Lorsque la crise de 2008 s’est produite, la Chine a eu une action très dirigiste : plutôt que de faire tourner la planche à billets en espérant que le crédit et l’investissement reprennent (comme le rêvent encore les banques centrales occidentales), le pouvoir central et les régions ont lancé de gigantesques plans d’infrastructures en obligeant les banques à leur prêter l’argent. Résultat le crédit a effectivement redécollé : de toute façon c’était un ordre de Pékin ! Alors qu’il chutait en Europe et aux Etats-Unis, le crédit bancaire total est passé de 100% du PIB en 2008 à 125% en 2010. Les grands travaux ont repris de plus belle en Chine et la croissance a maintenu son rythme en 2009 et 2010.

Evidemment, le problème avec ce genre de politique publique dirigiste, c’est des investissements à fonds perdus. Des quartiers et des villes entières sont vides, le réseau de trains à grande vitesse est surdimensionné, etc. Et cela finit par peser sur la croissance qui est loin des 10% d’antan, tout en générant des créances irrécouvrables qui fragilisent l’ensemble du système financier. Une situation dangereuse.

Finalement la Chine se retrouve avec un peu les mêmes problèmes que les pays qui ont choisi la planche à billets, sauf qu’elle a un beau réseau de trains à grande vitesse au lieu d’une bulle boursière. Au moins les rails on sait qu’ils resteront, alors que les records de Wall Street…

Et puis surtout la Chine a l’intelligence de ne pas tout parier sur des politiques monétaires et bancaires : elle achète également, dans le même temps, de très importantes quantités d’or. La banque centrale achète de l’or, et les particuliers sont encouragés à faire de même. On ne dispose pas de chiffres officiels, il s’agit d’un secret d’Etat, mais on peut estimer qu’entre l’or extrait dans le pays (400 tonnes par an) et les importations (800 tonnes), la Chine détient environ 4.000 tonnes d’or (soit l’un des stocks les plus élevés du monde), et peut être bien plus. En 2009, un groupe de fonctionnaires et d’économistes se réunirent pour discuter des mesures à prendre afin d’augmenter les réserves d’or du pays, en suggérant qu’elles devaient atteindre 6.000 tonnes dans les 3 à 5 années suivantes, voire 10.000 tonnes dans les 8 à 10 ans.

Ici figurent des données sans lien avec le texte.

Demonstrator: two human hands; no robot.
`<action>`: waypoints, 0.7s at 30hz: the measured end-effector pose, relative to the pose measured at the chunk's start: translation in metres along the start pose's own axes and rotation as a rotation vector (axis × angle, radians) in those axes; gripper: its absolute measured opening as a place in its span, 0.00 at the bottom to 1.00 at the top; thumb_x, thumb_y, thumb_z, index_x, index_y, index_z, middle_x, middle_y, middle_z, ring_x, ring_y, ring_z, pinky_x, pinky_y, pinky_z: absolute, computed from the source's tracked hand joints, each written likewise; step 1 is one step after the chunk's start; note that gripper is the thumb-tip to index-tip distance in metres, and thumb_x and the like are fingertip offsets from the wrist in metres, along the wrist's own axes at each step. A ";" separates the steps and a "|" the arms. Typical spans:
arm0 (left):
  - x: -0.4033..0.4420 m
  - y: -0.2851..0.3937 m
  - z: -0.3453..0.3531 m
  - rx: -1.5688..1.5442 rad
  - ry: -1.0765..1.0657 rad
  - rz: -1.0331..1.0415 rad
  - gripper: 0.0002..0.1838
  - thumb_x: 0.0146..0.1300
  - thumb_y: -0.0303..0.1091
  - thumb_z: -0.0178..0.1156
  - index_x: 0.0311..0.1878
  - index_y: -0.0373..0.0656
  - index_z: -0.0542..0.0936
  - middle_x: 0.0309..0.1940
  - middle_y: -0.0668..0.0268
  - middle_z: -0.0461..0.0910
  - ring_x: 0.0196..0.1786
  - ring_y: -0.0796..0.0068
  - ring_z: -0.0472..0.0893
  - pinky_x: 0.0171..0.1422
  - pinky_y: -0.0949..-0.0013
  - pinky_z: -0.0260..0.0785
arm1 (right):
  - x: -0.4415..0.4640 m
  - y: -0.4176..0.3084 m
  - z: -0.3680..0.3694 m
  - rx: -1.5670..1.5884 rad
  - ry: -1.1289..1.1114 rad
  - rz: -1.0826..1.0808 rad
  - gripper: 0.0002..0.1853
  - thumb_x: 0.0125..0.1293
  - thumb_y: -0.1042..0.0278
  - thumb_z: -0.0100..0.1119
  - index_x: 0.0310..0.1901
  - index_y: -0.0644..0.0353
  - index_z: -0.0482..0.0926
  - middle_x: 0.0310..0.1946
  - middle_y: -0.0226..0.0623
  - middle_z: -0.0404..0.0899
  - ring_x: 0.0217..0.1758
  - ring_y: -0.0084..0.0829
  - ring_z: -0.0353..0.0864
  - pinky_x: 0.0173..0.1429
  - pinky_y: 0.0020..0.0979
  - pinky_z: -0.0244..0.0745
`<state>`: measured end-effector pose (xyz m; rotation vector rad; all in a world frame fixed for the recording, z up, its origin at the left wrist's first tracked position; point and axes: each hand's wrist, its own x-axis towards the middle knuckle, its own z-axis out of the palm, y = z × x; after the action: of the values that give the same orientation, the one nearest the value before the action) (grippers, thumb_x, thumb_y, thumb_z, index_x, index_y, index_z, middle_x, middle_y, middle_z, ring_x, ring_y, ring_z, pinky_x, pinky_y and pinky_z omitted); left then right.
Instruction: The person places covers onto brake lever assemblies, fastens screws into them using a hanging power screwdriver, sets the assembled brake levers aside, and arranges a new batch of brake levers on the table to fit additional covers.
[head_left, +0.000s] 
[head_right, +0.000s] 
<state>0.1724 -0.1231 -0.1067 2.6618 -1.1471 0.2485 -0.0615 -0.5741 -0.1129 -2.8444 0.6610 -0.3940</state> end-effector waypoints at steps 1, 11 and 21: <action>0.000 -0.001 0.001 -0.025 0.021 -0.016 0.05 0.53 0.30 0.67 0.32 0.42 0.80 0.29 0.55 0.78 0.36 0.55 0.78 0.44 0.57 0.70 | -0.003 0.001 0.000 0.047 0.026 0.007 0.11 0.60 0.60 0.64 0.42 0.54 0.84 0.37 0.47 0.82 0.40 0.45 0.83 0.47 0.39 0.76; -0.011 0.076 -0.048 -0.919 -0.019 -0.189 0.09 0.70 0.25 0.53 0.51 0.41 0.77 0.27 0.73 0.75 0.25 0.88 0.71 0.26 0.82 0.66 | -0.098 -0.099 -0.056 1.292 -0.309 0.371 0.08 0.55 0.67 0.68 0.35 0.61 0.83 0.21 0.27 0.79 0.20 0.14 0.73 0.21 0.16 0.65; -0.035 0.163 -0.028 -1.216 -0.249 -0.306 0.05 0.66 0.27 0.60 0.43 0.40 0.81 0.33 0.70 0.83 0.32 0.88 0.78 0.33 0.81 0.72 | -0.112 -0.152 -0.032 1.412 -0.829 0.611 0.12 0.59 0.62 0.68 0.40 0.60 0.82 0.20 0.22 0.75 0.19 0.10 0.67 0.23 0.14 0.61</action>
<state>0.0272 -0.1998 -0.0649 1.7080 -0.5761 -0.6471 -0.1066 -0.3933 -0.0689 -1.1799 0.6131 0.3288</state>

Il faut dire, on le sait peu, que la plus ancienne monnaie papier au monde a été créée en Chine, par le petit-fils de Gengis Khan, Kubilai Khan (1215-1294), que rencontra d’ailleurs Marco Polo lors de son voyage. Cette première expérience se termina en banqueroute, comme celle de John Law en France plusieurs siècles plus tard. La Chine connaîtra d’autres faillites monétaires au cours de son histoire, notamment au XXe siècle (lors de la prise du pouvoir par les communistes), elle sait ce que c’est (comme les Allemands par exemple).

Quoi qu’il en soit la Chine n’est pas dupe, face à la bulle du crédit qu’elle a crée, et dont les effets s’amenuisent, et face aux planches à billets largement utilisées en Occident, elle met en place une stratégie de secours qui se situe exactement à l’opposé des pratiques actuelles, qui créent des bulles. Les bulles peuvent exploser, en Chine et ailleurs, l’économie souffrira bien sûr, mais Pékin pourra se raccrocher à l’actif ultime, celui dont la confiance est universelle et inaltérable. Tous ne pourront pas en dire autant.